**EXERCISE:** Reproduce the listing exactly, so that no line differs from the original.

*** RAW DATA Section Begins ***

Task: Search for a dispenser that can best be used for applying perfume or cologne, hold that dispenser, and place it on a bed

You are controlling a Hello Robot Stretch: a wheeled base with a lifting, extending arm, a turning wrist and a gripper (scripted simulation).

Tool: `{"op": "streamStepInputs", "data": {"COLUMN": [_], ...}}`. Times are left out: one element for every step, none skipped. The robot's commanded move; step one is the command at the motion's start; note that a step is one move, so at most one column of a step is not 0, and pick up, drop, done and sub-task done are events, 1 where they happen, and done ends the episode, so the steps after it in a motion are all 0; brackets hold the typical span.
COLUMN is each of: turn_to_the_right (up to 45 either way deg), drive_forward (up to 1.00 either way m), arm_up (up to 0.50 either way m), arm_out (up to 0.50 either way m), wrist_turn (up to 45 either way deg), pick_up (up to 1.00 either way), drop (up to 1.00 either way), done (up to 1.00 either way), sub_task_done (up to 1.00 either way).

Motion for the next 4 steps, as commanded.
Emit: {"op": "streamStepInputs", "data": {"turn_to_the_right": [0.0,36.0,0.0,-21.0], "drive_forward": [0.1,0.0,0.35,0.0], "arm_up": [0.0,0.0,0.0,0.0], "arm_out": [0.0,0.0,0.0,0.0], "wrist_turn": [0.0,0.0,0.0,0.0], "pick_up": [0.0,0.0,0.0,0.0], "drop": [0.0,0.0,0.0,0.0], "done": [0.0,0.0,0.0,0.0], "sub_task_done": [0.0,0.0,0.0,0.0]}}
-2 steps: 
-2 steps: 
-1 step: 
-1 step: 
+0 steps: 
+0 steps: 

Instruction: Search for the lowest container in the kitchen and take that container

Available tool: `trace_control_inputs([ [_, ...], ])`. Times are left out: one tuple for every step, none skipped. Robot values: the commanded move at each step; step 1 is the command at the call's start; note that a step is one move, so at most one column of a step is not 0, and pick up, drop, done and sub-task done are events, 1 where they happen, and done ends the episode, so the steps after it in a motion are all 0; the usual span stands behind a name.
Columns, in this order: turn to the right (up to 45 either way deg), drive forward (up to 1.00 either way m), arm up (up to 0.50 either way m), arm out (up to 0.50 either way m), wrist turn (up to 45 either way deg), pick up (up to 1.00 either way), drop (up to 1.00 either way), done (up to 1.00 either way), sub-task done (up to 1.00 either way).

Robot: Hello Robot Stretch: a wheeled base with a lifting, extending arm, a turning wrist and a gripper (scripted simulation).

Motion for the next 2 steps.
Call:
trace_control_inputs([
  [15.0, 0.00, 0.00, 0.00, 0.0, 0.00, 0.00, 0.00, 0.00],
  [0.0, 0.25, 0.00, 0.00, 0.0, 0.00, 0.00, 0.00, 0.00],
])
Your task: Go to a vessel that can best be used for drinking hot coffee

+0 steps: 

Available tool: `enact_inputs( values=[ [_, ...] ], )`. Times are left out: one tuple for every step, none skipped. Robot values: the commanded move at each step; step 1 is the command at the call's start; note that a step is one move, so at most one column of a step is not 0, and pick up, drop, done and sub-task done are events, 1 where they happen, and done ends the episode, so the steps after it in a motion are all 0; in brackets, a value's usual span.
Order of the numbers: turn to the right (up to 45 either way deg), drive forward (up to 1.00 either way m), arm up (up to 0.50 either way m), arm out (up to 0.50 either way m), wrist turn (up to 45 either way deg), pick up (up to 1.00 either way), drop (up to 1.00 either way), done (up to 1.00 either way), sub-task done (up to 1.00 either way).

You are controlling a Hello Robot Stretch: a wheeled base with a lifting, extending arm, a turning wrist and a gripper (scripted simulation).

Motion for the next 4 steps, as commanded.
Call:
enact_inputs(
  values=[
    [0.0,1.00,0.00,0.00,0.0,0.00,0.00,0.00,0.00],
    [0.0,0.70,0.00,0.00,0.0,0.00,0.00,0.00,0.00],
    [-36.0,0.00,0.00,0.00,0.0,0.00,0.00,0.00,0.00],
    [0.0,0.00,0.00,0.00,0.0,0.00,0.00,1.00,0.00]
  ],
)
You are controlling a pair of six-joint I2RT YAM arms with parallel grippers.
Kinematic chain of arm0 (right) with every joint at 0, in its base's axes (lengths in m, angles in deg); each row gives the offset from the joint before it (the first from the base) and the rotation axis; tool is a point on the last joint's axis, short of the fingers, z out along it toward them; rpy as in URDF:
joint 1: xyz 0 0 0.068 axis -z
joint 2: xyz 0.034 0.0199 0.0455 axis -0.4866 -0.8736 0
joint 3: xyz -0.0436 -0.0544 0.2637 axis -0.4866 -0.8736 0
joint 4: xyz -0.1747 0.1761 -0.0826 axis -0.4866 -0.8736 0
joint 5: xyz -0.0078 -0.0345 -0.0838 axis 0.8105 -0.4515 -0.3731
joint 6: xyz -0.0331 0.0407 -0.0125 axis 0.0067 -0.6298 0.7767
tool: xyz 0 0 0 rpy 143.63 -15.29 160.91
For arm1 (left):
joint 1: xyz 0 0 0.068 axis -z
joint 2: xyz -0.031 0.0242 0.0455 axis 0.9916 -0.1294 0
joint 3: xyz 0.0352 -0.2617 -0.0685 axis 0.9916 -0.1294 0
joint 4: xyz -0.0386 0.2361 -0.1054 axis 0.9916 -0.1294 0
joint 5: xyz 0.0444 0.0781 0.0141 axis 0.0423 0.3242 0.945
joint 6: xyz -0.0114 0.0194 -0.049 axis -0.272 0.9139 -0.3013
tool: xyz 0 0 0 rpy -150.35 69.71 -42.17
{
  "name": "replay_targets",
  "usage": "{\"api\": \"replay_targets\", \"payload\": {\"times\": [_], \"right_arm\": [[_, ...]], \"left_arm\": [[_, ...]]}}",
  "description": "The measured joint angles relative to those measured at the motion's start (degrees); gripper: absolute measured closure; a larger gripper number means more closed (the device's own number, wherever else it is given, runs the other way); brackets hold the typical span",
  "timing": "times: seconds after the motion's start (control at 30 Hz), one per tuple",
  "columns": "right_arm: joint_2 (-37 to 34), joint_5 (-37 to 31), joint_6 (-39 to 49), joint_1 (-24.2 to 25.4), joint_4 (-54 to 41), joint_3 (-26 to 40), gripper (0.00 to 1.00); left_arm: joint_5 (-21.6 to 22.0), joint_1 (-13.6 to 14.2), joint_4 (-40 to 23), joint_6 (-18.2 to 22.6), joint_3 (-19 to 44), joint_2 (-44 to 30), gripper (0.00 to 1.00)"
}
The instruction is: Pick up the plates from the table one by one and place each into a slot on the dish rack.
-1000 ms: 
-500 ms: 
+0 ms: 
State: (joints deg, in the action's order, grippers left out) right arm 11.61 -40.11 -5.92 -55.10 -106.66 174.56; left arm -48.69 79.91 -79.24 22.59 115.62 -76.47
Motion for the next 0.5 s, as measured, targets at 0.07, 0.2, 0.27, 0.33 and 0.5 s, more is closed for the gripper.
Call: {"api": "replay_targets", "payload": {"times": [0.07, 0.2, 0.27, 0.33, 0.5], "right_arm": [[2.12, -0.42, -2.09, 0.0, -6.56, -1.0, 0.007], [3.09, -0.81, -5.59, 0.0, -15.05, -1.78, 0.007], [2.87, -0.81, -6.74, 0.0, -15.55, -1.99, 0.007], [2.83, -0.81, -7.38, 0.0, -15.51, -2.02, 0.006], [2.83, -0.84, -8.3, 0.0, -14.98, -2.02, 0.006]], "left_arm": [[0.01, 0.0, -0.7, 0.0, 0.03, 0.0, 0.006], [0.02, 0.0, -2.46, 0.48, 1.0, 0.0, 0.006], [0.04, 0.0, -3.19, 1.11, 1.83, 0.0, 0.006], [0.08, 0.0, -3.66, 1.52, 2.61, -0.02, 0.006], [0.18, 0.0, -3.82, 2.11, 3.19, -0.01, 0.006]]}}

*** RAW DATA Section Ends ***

**RESPONSE TO THIS EXERCISE:**
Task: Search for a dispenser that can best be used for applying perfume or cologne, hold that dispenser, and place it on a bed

You are controlling a Hello Robot Stretch: a wheeled base with a lifting, extending arm, a turning wrist and a gripper (scripted simulation).

Tool: `{"op": "streamStepInputs", "data": {"COLUMN": [_], ...}}`. Times are left out: one element for every step, none skipped. The robot's commanded move; step one is the command at the motion's start; note that a step is one move, so at most one column of a step is not 0, and pick up, drop, done and sub-task done are events, 1 where they happen, and done ends the episode, so the steps after it in a motion are all 0; brackets hold the typical span.
COLUMN is each of: turn_to_the_right (up to 45 either way deg), drive_forward (up to 1.00 either way m), arm_up (up to 0.50 either way m), arm_out (up to 0.50 either way m), wrist_turn (up to 45 either way deg), pick_up (up to 1.00 either way), drop (up to 1.00 either way), done (up to 1.00 either way), sub_task_done (up to 1.00 either way).

Motion for the next 4 steps, as commanded.
Emit: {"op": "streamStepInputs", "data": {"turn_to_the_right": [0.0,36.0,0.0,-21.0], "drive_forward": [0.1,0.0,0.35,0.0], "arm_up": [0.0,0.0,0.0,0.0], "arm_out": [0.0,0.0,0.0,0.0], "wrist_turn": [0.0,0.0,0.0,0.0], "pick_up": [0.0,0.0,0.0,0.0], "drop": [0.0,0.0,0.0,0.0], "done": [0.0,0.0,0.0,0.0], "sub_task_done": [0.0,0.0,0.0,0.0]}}
-2 steps: 
-2 steps: 
-1 step: 
-1 step: 
+0 steps: 
+0 steps: 

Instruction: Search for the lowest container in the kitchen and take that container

Available tool: `trace_control_inputs([ [_, ...], ])`. Times are left out: one tuple for every step, none skipped. Robot values: the commanded move at each step; step 1 is the command at the call's start; note that a step is one move, so at most one column of a step is not 0, and pick up, drop, done and sub-task done are events, 1 where they happen, and done ends the episode, so the steps after it in a motion are all 0; the usual span stands behind a name.
Columns, in this order: turn to the right (up to 45 either way deg), drive forward (up to 1.00 either way m), arm up (up to 0.50 either way m), arm out (up to 0.50 either way m), wrist turn (up to 45 either way deg), pick up (up to 1.00 either way), drop (up to 1.00 either way), done (up to 1.00 either way), sub-task done (up to 1.00 either way).

Robot: Hello Robot Stretch: a wheeled base with a lifting, extending arm, a turning wrist and a gripper (scripted simulation).

Motion for the next 2 steps.
Call:
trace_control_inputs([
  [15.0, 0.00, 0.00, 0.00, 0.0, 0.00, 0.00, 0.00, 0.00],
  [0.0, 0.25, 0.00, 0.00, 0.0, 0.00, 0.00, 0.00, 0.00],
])
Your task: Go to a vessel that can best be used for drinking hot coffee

+0 steps: 

Available tool: `enact_inputs( values=[ [_, ...] ], )`. Times are left out: one tuple for every step, none skipped. Robot values: the commanded move at each step; step 1 is the command at the call's start; note that a step is one move, so at most one column of a step is not 0, and pick up, drop, done and sub-task done are events, 1 where they happen, and done ends the episode, so the steps after it in a motion are all 0; in brackets, a value's usual span.
Order of the numbers: turn to the right (up to 45 either way deg), drive forward (up to 1.00 either way m), arm up (up to 0.50 either way m), arm out (up to 0.50 either way m), wrist turn (up to 45 either way deg), pick up (up to 1.00 either way), drop (up to 1.00 either way), done (up to 1.00 either way), sub-task done (up to 1.00 either way).

You are controlling a Hello Robot Stretch: a wheeled base with a lifting, extending arm, a turning wrist and a gripper (scripted simulation).

Motion for the next 4 steps, as commanded.
Call:
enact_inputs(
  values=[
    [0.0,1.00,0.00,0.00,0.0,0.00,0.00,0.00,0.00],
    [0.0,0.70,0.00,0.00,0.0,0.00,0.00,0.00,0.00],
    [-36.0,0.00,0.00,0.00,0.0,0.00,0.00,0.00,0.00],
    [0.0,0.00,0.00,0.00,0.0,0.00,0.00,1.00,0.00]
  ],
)
You are controlling a pair of six-joint I2RT YAM arms with parallel grippers.
Kinematic chain of arm0 (right) with every joint at 0, in its base's axes (lengths in m, angles in deg); each row gives the offset from the joint before it (the first from the base) and the rotation axis; tool is a point on the last joint's axis, short of the fingers, z out along it toward them; rpy as in URDF:
joint 1: xyz 0 0 0.068 axis -z
joint 2: xyz 0.034 0.0199 0.0455 axis -0.4866 -0.8736 0
joint 3: xyz -0.0436 -0.0544 0.2637 axis -0.4866 -0.8736 0
joint 4: xyz -0.1747 0.1761 -0.0826 axis -0.4866 -0.8736 0
joint 5: xyz -0.0078 -0.0345 -0.0838 axis 0.8105 -0.4515 -0.3731
joint 6: xyz -0.0331 0.0407 -0.0125 axis 0.0067 -0.6298 0.7767
tool: xyz 0 0 0 rpy 143.63 -15.29 160.91
For arm1 (left):
joint 1: xyz 0 0 0.068 axis -z
joint 2: xyz -0.031 0.0242 0.0455 axis 0.9916 -0.1294 0
joint 3: xyz 0.0352 -0.2617 -0.0685 axis 0.9916 -0.1294 0
joint 4: xyz -0.0386 0.2361 -0.1054 axis 0.9916 -0.1294 0
joint 5: xyz 0.0444 0.0781 0.0141 axis 0.0423 0.3242 0.945
joint 6: xyz -0.0114 0.0194 -0.049 axis -0.272 0.9139 -0.3013
tool: xyz 0 0 0 rpy -150.35 69.71 -42.17
{
  "name": "replay_targets",
  "usage": "{\"api\": \"replay_targets\", \"payload\": {\"times\": [_], \"right_arm\": [[_, ...]], \"left_arm\": [[_, ...]]}}",
  "description": "The measured joint angles relative to those measured at the motion's start (degrees); gripper: absolute measured closure; a larger gripper number means more closed (the device's own number, wherever else it is given, runs the other way); brackets hold the typical span",
  "timing": "times: seconds after the motion's start (control at 30 Hz), one per tuple",
  "columns": "right_arm: joint_2 (-37 to 34), joint_5 (-37 to 31), joint_6 (-39 to 49), joint_1 (-24.2 to 25.4), joint_4 (-54 to 41), joint_3 (-26 to 40), gripper (0.00 to 1.00); left_arm: joint_5 (-21.6 to 22.0), joint_1 (-13.6 to 14.2), joint_4 (-40 to 23), joint_6 (-18.2 to 22.6), joint_3 (-19 to 44), joint_2 (-44 to 30), gripper (0.00 to 1.00)"
}
The instruction is: Pick up the plates from the table one by one and place each into a slot on the dish rack.
-1000 ms: 
-500 ms: 
+0 ms: 
State: (joints deg, in the action's order, grippers left out) right arm 11.61 -40.11 -5.92 -55.10 -106.66 174.56; left arm -48.69 79.91 -79.24 22.59 115.62 -76.47
Motion for the next 0.5 s, as measured, targets at 0.07, 0.2, 0.27, 0.33 and 0.5 s, more is closed for the gripper.
Call: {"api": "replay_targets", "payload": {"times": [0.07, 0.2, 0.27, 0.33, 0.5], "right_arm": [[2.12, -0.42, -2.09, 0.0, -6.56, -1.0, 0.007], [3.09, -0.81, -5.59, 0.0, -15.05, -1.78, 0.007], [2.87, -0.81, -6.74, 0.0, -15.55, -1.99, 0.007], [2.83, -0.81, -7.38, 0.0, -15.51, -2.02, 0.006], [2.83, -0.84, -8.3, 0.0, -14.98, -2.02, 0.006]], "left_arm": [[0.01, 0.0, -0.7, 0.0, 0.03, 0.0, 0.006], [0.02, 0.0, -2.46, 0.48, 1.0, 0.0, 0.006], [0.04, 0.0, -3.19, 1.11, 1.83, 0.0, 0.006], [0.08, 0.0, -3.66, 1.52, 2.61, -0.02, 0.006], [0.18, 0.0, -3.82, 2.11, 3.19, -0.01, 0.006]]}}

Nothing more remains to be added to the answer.